**INSTRUCTIONS FOR THE TASK**:
When the string "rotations" occurs in a line of the records, show that line.

Stored data entries
------------------------------------------------------------------------

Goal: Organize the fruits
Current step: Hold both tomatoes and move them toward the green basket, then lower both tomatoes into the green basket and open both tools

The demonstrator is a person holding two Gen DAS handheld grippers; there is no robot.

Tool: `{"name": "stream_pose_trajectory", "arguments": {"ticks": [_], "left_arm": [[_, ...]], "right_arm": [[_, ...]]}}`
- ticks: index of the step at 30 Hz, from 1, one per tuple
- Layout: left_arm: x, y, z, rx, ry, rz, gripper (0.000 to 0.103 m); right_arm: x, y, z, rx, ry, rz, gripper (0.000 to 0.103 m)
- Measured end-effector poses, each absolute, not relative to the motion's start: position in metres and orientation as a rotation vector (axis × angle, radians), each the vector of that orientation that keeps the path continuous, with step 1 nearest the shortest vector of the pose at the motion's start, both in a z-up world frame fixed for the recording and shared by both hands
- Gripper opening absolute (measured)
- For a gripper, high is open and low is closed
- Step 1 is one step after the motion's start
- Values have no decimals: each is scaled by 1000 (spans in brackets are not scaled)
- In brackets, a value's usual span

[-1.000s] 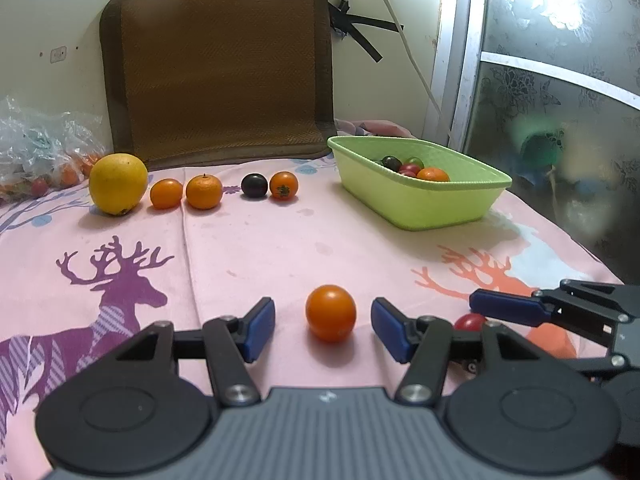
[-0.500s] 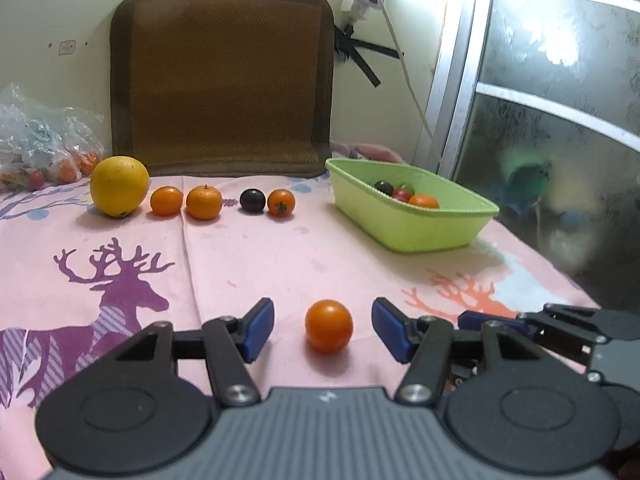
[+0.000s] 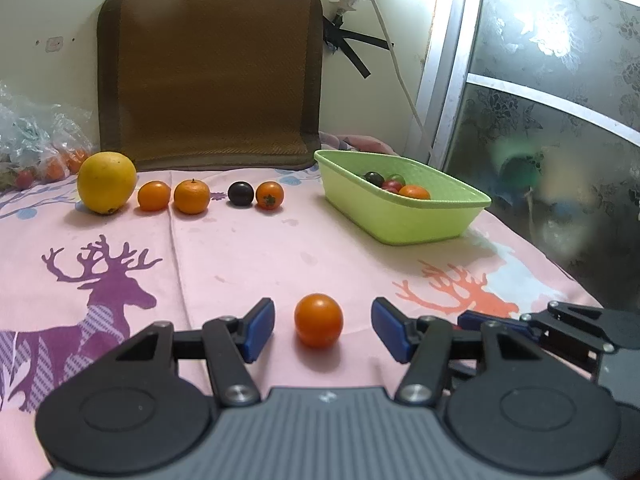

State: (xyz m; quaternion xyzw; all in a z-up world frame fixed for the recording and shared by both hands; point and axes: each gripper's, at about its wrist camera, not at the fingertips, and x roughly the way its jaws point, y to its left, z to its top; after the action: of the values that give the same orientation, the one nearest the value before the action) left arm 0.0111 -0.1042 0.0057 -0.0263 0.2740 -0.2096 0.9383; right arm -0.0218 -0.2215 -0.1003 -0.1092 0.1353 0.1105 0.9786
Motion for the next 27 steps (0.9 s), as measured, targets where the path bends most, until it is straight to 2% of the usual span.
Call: {"name": "stream_pose_trajectory", "arguments": {"ticks": [3, 7, 10, 14, 17, 27], "left_arm": [[10, -106, 6, -41, 556, -426, 54], [12, -107, 6, -40, 566, -423, 45], [13, -108, 6, -34, 573, -425, 44], [15, -110, 4, -18, 589, -428, 35], [16, -109, 4, -29, 589, -424, 27], [18, -104, 10, -122, 572, -515, 26]], "right_arm": [[-26, -219, -102, -244, 258, 218, 47], [-26, -220, -100, -238, 266, 221, 46], [-24, -220, -99, -233, 270, 225, 45], [-24, -219, -99, -238, 271, 232, 30], [-25, -218, -101, -255, 263, 228, 28], [-26, -241, -83, -190, 195, 199, 28]]}}
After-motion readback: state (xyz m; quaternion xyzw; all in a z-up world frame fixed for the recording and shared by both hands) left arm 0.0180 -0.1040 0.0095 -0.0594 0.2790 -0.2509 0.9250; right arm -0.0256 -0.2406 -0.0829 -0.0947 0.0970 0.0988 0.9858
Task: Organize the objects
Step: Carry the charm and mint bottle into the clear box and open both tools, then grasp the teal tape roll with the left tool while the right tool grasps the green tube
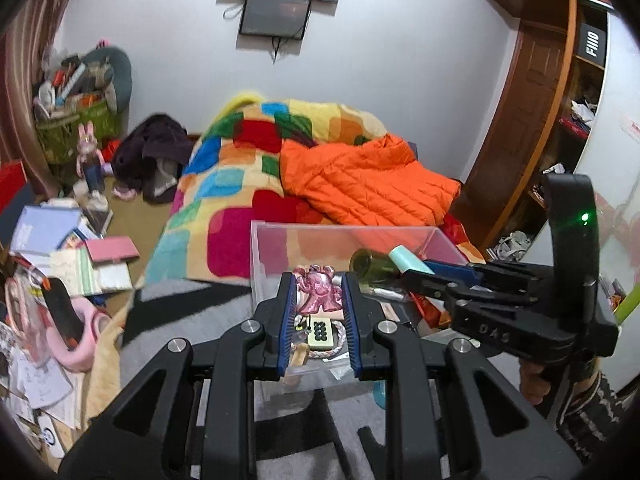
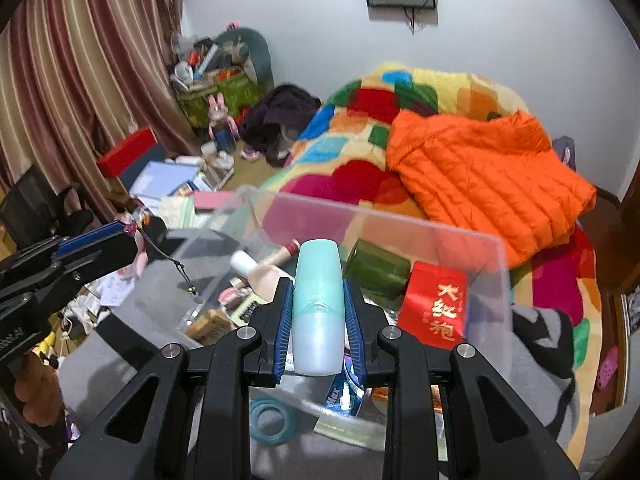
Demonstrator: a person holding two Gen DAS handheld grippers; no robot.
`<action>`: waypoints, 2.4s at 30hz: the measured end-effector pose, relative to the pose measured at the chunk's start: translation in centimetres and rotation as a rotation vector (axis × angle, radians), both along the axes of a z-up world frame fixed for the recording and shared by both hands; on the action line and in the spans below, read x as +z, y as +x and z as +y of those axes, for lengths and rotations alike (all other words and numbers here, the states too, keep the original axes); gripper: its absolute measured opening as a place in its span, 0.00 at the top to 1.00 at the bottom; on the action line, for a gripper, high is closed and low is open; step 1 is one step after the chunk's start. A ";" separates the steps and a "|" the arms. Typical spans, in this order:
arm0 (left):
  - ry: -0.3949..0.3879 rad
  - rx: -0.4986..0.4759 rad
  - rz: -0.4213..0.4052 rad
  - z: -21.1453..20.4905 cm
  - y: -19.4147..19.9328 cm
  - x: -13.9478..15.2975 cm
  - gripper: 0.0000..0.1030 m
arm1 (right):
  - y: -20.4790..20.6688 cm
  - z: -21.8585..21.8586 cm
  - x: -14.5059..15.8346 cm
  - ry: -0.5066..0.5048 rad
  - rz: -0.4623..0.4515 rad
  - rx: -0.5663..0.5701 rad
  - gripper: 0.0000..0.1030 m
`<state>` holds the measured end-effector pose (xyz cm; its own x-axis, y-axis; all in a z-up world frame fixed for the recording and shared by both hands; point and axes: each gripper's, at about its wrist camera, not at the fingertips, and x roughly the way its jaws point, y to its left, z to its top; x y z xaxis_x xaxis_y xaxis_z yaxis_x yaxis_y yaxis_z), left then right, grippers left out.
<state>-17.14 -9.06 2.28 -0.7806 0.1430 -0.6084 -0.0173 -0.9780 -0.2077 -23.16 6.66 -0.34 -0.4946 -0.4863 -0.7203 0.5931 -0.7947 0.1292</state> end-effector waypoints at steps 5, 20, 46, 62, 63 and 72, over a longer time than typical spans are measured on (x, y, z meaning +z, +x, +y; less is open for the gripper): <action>0.010 0.001 -0.074 -0.3 -1.3 -2.3 0.79 | -0.8 -0.9 -2.4 0.053 -0.037 0.008 0.78; -0.054 -0.026 -0.084 1.6 -0.3 -2.6 0.59 | 1.0 -1.6 -1.5 0.113 0.026 0.041 0.59; -0.234 -0.180 -0.247 9.6 1.9 -8.2 0.18 | 4.0 11.3 -6.3 0.112 -0.082 -0.006 0.31; -0.245 -0.218 -0.321 10.5 -0.6 -10.3 0.62 | 5.8 10.7 -7.3 0.084 -0.129 0.127 0.77; -0.242 -0.218 -0.318 10.3 -0.5 -10.3 0.63 | 6.4 10.7 -7.2 0.081 -0.132 0.150 0.77; -0.245 -0.238 -0.284 9.6 2.7 -9.5 0.63 | 8.2 9.2 -5.3 0.109 -0.050 0.225 0.68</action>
<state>-14.49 0.51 -7.19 -0.5404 0.1229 -0.8324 -0.2233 -0.9747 0.0010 -14.95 15.84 -5.66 -0.3456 -0.4985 -0.7950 0.7516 -0.6543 0.0836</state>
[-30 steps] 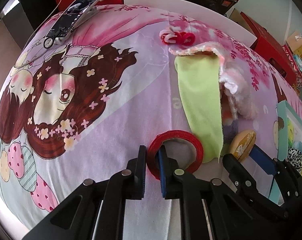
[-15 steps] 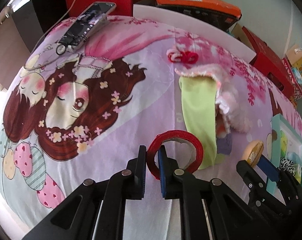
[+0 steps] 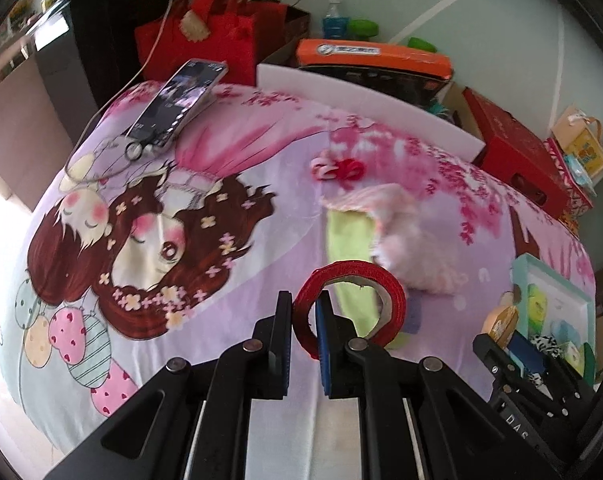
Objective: Organize soft objects
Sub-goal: 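Carry the red tape roll and gold lid over the white tray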
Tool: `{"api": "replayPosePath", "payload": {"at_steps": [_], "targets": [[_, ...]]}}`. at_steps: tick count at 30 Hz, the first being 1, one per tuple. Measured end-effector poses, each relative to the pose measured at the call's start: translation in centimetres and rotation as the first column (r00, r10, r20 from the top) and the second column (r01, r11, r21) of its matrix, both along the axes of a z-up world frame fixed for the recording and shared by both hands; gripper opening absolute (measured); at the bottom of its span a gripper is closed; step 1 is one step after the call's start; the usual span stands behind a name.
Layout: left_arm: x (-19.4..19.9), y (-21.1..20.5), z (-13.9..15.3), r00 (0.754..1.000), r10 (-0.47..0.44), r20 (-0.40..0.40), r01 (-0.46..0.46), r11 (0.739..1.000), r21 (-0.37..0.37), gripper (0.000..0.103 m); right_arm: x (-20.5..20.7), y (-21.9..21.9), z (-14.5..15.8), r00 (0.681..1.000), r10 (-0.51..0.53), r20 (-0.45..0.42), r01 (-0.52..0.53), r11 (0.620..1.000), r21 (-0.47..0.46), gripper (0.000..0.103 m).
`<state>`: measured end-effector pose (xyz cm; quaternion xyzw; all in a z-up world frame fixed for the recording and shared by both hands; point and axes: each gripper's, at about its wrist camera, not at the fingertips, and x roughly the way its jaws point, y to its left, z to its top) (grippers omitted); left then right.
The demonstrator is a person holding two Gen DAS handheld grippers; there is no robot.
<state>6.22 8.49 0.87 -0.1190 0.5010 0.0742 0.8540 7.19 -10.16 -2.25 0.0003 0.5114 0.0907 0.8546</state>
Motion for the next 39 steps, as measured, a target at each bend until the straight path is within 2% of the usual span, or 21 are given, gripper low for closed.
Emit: {"api": "replayPosePath", "payload": {"at_steps": [8,16,21,28,35,39], "targets": [[0.5,-4.2,1.8,0.996,-0.076,0.047,0.075,0.997,0.016,0.012,-0.5,-3.7,2.4,0.99,-0.127,0.055,0.126,0.992,0.013,0.051],[1.3,-10.2,2.7,0.976,-0.208,0.072,0.206,0.978,0.026,0.012,-1.5,-7.2,5.1,0.97,-0.208,0.124,0.207,0.978,0.024,0.051],[1.4,-13.9,2.6,0.95,-0.301,0.083,0.299,0.954,0.033,0.012,-2.4,-10.8,6.7,0.94,-0.298,0.164,0.302,0.953,0.004,0.051],[1.6,-17.4,2.0,0.921,-0.382,0.079,0.38,0.924,0.044,0.012,-3.3,-15.9,6.9,0.889,-0.424,0.172,0.436,0.899,-0.039,0.051],[1.9,-20.7,1.3,0.889,-0.456,0.036,0.454,0.889,0.051,0.012,-3.8,-20.1,6.8,0.834,-0.53,0.153,0.538,0.843,-0.012,0.051],[2.4,-22.3,1.4,0.875,-0.482,0.04,0.481,0.876,0.04,0.012,-3.9,-21.7,6.7,0.807,-0.571,0.153,0.578,0.816,-0.005,0.051]]}}
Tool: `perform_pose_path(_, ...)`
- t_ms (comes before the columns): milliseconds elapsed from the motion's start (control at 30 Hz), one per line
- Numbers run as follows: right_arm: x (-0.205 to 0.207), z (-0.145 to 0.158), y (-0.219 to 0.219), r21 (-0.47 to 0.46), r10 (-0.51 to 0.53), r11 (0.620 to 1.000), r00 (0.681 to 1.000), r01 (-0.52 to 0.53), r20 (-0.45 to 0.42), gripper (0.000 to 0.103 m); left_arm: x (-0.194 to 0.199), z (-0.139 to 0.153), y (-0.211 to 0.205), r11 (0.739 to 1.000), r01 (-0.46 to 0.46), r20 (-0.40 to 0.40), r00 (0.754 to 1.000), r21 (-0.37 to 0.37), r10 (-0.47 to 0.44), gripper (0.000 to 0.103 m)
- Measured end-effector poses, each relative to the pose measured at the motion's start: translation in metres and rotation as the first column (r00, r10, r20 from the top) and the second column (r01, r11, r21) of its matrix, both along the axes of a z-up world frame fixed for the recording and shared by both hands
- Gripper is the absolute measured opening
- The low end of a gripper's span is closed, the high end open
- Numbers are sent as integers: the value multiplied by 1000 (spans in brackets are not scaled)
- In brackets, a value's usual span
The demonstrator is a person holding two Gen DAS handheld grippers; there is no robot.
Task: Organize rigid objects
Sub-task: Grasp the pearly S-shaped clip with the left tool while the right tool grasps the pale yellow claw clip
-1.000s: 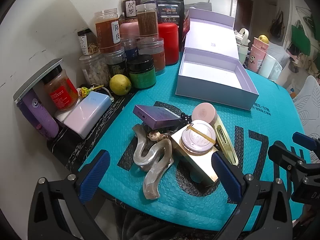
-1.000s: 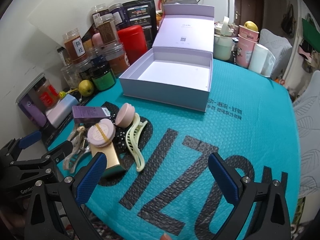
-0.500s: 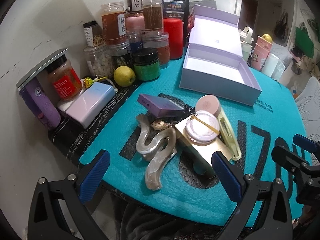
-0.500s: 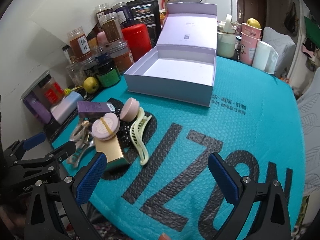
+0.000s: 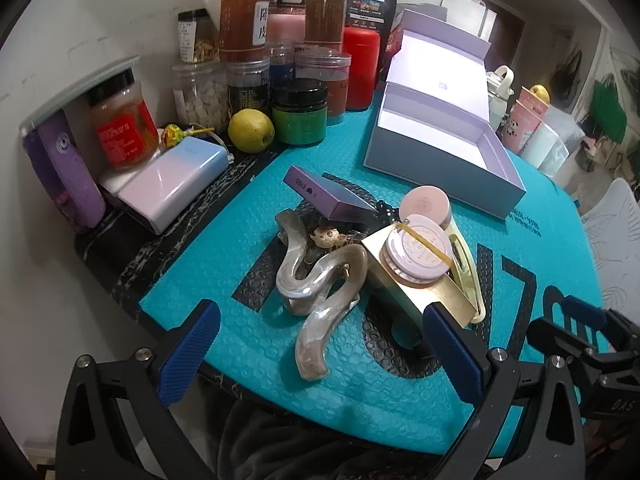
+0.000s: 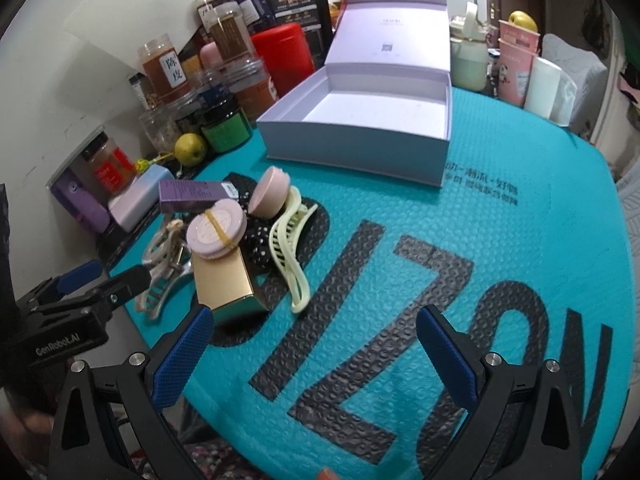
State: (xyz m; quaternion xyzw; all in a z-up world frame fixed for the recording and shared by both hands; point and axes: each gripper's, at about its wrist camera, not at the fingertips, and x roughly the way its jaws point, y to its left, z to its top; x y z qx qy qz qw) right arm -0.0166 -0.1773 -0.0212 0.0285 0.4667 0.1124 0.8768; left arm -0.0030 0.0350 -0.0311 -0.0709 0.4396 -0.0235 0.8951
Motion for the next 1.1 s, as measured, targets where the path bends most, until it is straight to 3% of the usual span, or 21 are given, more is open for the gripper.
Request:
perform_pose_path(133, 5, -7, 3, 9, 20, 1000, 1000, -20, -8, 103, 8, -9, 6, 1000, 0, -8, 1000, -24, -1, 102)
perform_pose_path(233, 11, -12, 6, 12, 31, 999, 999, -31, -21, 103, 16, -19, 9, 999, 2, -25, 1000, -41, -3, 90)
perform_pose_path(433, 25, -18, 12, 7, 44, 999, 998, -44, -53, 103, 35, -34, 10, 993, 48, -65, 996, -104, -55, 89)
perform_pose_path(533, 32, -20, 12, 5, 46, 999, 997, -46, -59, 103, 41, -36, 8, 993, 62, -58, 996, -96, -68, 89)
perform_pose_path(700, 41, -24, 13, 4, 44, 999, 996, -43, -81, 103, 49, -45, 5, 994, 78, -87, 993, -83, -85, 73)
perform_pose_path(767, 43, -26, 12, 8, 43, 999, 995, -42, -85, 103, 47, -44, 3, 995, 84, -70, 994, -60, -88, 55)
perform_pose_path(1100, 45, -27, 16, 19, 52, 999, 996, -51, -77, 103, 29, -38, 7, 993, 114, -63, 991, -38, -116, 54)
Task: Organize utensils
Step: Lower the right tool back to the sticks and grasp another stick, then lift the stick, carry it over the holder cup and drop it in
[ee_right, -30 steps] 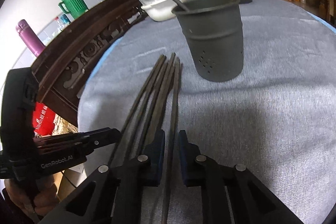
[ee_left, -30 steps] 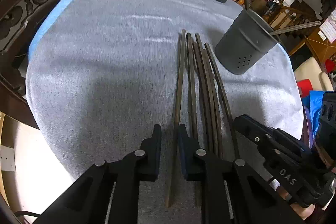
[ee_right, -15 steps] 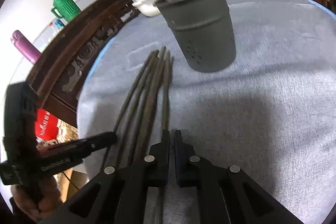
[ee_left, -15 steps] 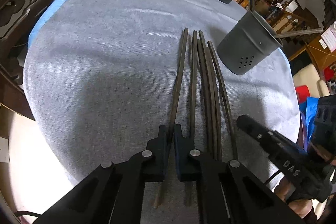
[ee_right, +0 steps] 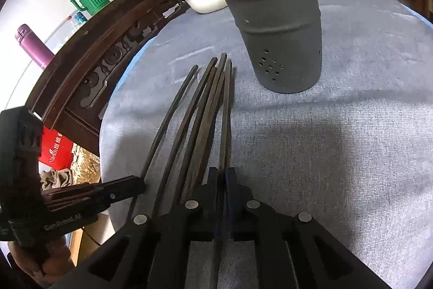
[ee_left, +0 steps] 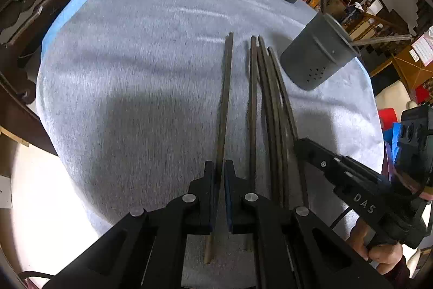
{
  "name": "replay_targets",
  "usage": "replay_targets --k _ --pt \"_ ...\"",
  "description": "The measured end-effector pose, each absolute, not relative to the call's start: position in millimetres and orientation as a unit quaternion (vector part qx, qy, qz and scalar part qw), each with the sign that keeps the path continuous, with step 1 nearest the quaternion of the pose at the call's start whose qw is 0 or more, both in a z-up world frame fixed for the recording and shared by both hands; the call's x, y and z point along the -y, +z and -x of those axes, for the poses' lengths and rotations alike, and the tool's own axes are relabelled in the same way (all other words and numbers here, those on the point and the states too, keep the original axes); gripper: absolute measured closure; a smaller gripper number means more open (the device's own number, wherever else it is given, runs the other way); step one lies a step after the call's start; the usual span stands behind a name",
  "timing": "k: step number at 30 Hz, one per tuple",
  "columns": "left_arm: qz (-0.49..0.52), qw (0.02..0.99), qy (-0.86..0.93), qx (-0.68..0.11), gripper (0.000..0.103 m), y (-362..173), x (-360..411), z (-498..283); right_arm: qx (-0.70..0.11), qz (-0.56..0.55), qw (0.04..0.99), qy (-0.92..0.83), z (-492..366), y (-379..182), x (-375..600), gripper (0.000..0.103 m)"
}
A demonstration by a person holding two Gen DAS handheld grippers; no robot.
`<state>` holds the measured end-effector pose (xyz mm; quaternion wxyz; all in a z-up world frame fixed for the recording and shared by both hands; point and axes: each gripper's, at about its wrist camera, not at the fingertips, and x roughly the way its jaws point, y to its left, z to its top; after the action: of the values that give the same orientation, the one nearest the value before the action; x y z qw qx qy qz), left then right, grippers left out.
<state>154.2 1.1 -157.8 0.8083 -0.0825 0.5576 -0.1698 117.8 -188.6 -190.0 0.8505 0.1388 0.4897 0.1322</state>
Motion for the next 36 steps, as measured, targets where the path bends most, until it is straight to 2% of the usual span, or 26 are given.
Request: replay_targets --k 18,27,36 --pt "0.060 0.812 -0.188 -0.549 0.095 -138 18 -229 -0.521 -0.142 0.834 0.111 -140 -180 200 0.095" --pt "0.062 0.773 -0.218 -0.592 0.095 -158 36 -271 -0.551 -0.145 0.816 0.098 -164 -186 195 0.094" --pt "0.053 0.766 -0.219 -0.602 0.095 -172 46 -292 -0.541 -0.108 0.828 0.100 -165 -184 189 0.096"
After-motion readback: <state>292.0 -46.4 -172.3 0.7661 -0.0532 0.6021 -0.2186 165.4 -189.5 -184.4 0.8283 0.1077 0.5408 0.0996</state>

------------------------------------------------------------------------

**TASK RESULT**:
`<action>`: waypoints, 2.4s at 30hz: the measured end-effector pose, relative to the pose measured at the chunk's start: translation in centimetres and rotation as a rotation vector (axis × angle, radians), both along the axes of a z-up world frame fixed for the recording and shared by both hands; on the action line and in the spans below, read x as +z, y as +x and z as +y of those axes, for lengths and rotations alike (all other words and numbers here, the states too, keep the original axes); gripper: its absolute measured opening as a place in its span, 0.00 at the top to 1.00 at the bottom; on the action line, for a gripper, high is closed and low is open; step 1 is one step after the chunk's start. A ";" separates the steps and a "|" the arms. Typical spans, in this order:
  "description": "The measured end-effector pose, each absolute, not relative to the call's start: position in millimetres and orientation as a unit quaternion (vector part qx, qy, qz and scalar part qw), each with the sign that keeps the path continuous, with step 1 nearest the quaternion of the pose at the call's start whose qw is 0 or more, both in a z-up world frame fixed for the recording and shared by both hands; the call's x, y and z point along the -y, +z and -x of those axes, for the poses' lengths and rotations alike, and the tool's own axes are relabelled in the same way (all other words and numbers here, those on the point and the states too, keep the original axes); gripper: absolute measured closure; a smaller gripper number means more open (the device's own number, wherever else it is given, runs the other way); step one lies a step after the call's start; the usual span stands behind a name",

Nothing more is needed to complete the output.